I felt a new lightness in my chest, as if an impediment to breathing had been removed. It was a night of revelations, but I now saw that each particle of the night was equal to the others. The moonlit path of black notes on the page of the music book, the yellow bat lying on just those blades of grass, the precise tilt of each knife in the dishrack, Sonja’s calves swinging in and out of moonlight, Marcia’s slowly arching back, the hand rising toward my face, all this was as unique and unrepeatable as the history of an ancient kingdom. For I had wanted to take a little walk before going to bed, but I had stepped from my room into the first summer night, the only summer night.

Under the high trees the moonlight fell steadily. I could see it sifting down through the leaves. All night long it had fallen into back yards, on chimneys and stop signs, on the crosspieces of telephone poles and on sidewalks buckled by tree roots. Down through the leaves it was slowly sifting, sticking to the warm air, forming clumps in the leaf-shadows. I could feel the moonlight lying on my hands. A weariness came over me, a weariness trembling with exhilaration. I had the sensation that I was expanding, growing lighter. Under the branches the air was becoming denser with moonlight, I could scarcely push my way through. My feet seemed to be pressing down on thick, spongy air. I felt an odd buoyancy, and when I looked down I saw that I was walking a little above the sidewalk. I raised my foot and stepped higher. Then I began to climb the thick tangle of moonlight and shadow, slipping
now and then, sinking a little, pulling myself up with the aid of branches, and soon I came out over the top of a tree into the clearness of the moon. Dark fields of blue air stretched away in every direction. I looked down at the moonlit leaves below, at the top of a streetlamp, at shafts of moonlight slanting like white ladders under the leaves. I walked carefully forward above the trees, taking light steps that sank deep, then climbed a little higher, till catching a breeze I felt myself borne away into the blue countries of the night.

THE DREAM OF THE CONSORTIUM

T
HE PURCHASE OF
the department store by the consortium filled us with uneasiness and secret hope. The department store was the last of the grand old emporiums in our city; from earliest childhood we had ridden its aging escalators and wandered its faded departments. Our very idea of excess, of wonder, had been formed by its shelves of merchandise stretching into brown distances and rising through all twelve floors. In the glare of the new glass mall the old stores had vanished one by one, already our visits to the fading department store had become tinged with resignation and melancholy. Therefore the purchase of the department store by the consortium was a sharp blow, even a devastation, but at the same time a solace, for hadn’t we always known that our store was nothing but an awkward survivor, almost an embarrassment, in a certain sense an illusion?

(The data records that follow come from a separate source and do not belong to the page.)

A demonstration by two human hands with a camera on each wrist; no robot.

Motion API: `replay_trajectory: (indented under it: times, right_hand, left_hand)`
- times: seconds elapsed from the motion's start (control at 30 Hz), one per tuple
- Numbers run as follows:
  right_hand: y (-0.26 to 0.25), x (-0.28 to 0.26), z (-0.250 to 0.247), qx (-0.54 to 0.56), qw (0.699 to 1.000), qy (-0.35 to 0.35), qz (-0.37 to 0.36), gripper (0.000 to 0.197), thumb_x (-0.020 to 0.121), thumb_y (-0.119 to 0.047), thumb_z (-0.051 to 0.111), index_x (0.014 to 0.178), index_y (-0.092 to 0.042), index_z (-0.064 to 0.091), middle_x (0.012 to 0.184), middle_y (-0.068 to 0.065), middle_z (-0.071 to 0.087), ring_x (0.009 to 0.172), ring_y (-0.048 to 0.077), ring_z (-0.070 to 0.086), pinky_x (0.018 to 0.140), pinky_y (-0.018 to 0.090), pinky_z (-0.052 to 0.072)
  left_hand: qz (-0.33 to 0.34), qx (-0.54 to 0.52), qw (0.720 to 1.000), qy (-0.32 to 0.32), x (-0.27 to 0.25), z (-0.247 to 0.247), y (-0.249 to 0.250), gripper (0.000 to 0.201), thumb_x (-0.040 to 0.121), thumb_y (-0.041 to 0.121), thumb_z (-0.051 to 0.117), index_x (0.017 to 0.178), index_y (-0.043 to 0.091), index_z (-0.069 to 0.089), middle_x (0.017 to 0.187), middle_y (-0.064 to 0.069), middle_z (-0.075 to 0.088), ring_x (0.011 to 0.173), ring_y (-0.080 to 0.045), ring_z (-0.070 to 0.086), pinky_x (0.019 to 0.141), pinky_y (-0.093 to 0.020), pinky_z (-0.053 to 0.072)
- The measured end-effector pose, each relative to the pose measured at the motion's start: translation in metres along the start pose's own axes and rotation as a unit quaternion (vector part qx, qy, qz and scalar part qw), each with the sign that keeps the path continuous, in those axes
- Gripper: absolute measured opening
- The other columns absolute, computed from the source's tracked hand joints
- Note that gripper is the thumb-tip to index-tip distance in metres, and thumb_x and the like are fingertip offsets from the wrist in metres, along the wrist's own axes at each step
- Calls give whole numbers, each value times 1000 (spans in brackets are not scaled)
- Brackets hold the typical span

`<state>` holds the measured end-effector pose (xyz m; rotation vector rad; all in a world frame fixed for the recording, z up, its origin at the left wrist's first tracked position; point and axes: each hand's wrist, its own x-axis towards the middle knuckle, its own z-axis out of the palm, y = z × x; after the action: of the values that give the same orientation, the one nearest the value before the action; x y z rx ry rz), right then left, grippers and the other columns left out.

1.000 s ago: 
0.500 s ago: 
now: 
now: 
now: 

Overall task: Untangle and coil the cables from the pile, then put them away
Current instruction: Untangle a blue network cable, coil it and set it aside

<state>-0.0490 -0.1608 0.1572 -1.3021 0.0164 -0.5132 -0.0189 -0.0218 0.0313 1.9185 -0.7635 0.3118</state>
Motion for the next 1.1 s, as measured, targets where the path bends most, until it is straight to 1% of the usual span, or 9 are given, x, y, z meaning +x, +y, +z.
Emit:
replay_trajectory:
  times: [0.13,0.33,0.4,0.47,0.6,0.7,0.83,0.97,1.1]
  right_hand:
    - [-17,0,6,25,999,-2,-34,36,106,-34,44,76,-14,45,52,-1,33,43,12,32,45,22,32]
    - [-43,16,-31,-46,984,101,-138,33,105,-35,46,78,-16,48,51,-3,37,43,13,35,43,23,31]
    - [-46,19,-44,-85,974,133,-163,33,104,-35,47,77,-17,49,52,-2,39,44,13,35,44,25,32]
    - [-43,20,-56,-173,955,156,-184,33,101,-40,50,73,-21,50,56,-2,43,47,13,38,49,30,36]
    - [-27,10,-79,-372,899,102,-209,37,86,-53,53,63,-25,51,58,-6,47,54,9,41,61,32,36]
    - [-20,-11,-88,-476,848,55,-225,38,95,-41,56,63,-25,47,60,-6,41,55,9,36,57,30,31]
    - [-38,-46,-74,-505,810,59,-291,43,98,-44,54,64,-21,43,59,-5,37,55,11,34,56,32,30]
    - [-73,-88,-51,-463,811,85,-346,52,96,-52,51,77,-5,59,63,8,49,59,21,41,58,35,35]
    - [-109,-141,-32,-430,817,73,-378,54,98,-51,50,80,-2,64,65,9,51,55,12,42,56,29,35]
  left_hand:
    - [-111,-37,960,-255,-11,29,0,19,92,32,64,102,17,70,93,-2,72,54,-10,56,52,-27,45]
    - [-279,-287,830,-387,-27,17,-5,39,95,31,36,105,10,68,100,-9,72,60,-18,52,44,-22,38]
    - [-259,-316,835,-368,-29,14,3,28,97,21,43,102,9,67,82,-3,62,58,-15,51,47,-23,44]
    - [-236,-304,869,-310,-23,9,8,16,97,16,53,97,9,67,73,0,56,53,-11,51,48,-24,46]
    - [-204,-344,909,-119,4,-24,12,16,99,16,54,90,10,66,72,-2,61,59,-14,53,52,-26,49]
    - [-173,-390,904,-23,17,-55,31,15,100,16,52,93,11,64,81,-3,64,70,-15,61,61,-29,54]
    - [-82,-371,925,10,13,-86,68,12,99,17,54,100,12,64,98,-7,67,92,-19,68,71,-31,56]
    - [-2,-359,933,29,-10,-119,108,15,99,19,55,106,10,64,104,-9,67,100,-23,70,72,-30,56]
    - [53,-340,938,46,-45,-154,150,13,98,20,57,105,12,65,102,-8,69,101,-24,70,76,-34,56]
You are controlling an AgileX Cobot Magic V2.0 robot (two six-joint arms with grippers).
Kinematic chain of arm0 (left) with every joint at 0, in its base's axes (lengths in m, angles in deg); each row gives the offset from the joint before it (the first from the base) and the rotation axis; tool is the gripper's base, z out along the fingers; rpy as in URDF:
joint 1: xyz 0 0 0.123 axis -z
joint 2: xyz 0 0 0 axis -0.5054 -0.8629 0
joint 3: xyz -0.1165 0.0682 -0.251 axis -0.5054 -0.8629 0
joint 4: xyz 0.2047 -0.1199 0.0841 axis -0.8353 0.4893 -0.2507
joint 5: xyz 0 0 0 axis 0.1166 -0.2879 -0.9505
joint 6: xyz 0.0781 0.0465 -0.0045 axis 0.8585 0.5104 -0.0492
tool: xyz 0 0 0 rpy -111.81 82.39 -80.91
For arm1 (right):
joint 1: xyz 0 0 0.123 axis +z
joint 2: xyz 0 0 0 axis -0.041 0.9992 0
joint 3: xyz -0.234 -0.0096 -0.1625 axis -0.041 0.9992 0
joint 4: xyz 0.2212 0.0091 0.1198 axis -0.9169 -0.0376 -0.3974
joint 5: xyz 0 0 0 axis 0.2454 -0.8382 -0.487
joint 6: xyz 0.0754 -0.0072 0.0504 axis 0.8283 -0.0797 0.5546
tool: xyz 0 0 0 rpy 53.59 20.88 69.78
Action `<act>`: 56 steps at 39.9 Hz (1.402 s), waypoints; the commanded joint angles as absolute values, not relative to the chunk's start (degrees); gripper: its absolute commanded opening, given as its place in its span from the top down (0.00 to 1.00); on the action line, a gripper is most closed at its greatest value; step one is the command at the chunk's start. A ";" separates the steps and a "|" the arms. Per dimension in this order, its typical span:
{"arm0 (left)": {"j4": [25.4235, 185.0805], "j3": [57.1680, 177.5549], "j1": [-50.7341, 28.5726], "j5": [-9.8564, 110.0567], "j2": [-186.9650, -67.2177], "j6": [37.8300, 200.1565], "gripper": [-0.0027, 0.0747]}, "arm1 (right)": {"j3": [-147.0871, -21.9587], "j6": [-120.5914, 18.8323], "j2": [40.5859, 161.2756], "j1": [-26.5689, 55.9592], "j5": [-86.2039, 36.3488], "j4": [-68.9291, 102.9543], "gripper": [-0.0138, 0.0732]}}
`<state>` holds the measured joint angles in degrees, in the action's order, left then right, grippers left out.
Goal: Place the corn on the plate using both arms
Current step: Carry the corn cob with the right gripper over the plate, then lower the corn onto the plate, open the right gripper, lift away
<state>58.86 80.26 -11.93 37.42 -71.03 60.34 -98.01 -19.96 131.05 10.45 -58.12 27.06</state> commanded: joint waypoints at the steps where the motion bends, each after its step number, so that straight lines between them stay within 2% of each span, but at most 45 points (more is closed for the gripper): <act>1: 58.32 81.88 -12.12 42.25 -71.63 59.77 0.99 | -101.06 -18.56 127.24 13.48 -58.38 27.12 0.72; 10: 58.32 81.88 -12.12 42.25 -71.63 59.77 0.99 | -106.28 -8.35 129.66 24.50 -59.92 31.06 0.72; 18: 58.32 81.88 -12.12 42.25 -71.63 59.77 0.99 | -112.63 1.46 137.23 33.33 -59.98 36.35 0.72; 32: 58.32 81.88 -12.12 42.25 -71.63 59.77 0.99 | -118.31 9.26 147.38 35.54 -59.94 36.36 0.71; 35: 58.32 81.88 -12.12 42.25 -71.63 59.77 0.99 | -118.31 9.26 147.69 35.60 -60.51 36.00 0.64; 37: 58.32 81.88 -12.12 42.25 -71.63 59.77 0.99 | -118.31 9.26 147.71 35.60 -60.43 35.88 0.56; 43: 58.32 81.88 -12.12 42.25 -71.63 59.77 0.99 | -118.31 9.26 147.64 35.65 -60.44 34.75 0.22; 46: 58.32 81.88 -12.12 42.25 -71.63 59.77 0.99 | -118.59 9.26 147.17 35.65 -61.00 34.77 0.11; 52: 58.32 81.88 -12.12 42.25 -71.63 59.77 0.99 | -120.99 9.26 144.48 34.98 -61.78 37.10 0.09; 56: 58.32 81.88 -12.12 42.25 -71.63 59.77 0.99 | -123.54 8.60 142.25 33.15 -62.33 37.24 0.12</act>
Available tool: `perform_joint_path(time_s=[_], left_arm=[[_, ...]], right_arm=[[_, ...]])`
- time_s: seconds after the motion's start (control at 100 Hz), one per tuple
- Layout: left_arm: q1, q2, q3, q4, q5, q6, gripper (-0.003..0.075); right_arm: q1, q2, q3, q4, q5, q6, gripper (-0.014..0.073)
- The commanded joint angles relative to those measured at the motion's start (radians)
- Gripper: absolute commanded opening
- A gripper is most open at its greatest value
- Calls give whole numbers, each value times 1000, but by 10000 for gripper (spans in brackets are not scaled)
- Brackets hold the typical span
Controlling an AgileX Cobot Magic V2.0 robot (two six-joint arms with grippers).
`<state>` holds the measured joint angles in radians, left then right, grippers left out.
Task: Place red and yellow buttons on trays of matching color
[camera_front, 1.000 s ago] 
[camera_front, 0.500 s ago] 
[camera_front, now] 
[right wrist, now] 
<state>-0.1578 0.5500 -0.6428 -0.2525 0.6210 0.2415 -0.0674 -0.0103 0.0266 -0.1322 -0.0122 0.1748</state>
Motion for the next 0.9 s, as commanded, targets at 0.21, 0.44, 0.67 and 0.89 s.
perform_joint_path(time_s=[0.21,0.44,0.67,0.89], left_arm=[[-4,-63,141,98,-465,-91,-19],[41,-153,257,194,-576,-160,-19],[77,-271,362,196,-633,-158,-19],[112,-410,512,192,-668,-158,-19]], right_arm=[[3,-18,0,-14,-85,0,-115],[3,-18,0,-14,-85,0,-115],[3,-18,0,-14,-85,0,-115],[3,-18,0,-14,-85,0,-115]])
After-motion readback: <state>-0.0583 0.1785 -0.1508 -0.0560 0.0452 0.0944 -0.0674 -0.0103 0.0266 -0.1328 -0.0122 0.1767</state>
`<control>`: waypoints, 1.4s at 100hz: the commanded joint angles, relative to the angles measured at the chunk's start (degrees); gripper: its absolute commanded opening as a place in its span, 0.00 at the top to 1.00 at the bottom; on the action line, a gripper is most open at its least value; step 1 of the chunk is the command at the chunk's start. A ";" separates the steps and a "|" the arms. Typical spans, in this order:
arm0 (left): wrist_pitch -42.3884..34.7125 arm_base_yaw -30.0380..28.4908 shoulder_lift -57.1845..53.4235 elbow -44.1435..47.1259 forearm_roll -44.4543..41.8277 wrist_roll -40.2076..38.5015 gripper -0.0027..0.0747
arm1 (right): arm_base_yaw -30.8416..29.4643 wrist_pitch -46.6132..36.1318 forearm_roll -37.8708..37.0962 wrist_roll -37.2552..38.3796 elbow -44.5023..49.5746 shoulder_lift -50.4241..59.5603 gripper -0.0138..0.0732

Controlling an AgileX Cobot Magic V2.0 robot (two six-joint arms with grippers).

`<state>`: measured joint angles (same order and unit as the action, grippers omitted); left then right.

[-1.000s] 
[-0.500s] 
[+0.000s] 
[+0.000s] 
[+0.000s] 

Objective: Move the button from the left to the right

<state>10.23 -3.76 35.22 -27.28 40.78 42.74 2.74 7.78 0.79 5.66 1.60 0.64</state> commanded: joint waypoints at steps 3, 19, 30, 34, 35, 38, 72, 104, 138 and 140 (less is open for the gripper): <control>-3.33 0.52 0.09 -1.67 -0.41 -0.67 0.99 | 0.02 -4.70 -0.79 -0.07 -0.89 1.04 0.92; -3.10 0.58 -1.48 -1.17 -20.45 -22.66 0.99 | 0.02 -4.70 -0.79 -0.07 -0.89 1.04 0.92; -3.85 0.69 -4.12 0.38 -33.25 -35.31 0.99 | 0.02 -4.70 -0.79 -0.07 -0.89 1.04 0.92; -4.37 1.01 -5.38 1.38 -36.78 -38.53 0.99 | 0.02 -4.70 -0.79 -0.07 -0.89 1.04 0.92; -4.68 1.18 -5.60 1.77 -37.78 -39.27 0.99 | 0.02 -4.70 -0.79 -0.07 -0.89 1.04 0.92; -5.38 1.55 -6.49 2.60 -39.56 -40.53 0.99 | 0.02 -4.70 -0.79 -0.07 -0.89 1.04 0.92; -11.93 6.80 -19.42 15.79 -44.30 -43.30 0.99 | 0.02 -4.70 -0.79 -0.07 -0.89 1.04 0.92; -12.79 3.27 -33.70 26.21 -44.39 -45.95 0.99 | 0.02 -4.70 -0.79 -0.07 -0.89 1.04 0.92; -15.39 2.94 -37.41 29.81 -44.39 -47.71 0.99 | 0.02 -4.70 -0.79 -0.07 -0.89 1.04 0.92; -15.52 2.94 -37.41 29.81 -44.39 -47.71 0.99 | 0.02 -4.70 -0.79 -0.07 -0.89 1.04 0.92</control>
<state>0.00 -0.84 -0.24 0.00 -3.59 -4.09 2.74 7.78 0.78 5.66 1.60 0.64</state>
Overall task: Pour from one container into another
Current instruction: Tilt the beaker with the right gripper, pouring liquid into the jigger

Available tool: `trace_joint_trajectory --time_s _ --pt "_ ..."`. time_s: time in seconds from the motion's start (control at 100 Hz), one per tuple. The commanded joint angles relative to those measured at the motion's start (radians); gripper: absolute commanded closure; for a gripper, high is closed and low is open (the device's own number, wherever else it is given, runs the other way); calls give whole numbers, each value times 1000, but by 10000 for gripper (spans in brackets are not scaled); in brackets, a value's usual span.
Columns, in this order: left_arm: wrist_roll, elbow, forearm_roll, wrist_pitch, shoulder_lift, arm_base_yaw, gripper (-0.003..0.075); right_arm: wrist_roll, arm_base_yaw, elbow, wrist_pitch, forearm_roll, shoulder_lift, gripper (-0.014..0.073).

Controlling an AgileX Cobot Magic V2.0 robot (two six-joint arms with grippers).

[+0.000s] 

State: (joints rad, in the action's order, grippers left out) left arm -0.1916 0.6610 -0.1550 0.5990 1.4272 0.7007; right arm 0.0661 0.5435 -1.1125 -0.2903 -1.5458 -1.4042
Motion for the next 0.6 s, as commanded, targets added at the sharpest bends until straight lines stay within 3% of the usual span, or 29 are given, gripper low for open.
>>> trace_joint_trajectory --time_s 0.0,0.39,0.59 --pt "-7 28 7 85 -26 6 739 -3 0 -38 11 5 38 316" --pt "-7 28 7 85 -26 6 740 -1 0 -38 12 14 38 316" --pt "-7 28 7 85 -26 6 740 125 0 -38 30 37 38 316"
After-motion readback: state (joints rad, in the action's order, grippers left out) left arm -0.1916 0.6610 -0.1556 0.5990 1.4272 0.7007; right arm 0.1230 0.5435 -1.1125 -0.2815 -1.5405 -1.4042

From the very first it was said that the consortium planned to
preserve the block-long building down to the last architectural detail, from the ornamental leaves and berries on its entrance columns to the quaint nineteenth-century marble fountain located in a far corner of the ground floor. It was rumored that the preserved building was to be turned into suites of offices, but immediately a counter-rumor arose, and now it was whispered that the consortium planned to revive the department store, to restore it to its former grandeur. Reports began to circulate that the consortium had been purchasing other department stores in other cities, that factories and warehouses belonging to the consortium were springing up in remote places. To all such talk we listened with a certain reserve, for we no longer knew whether we really desired the rebirth of our department store or longed only for its continuance in a perpetual brown twilight of decline.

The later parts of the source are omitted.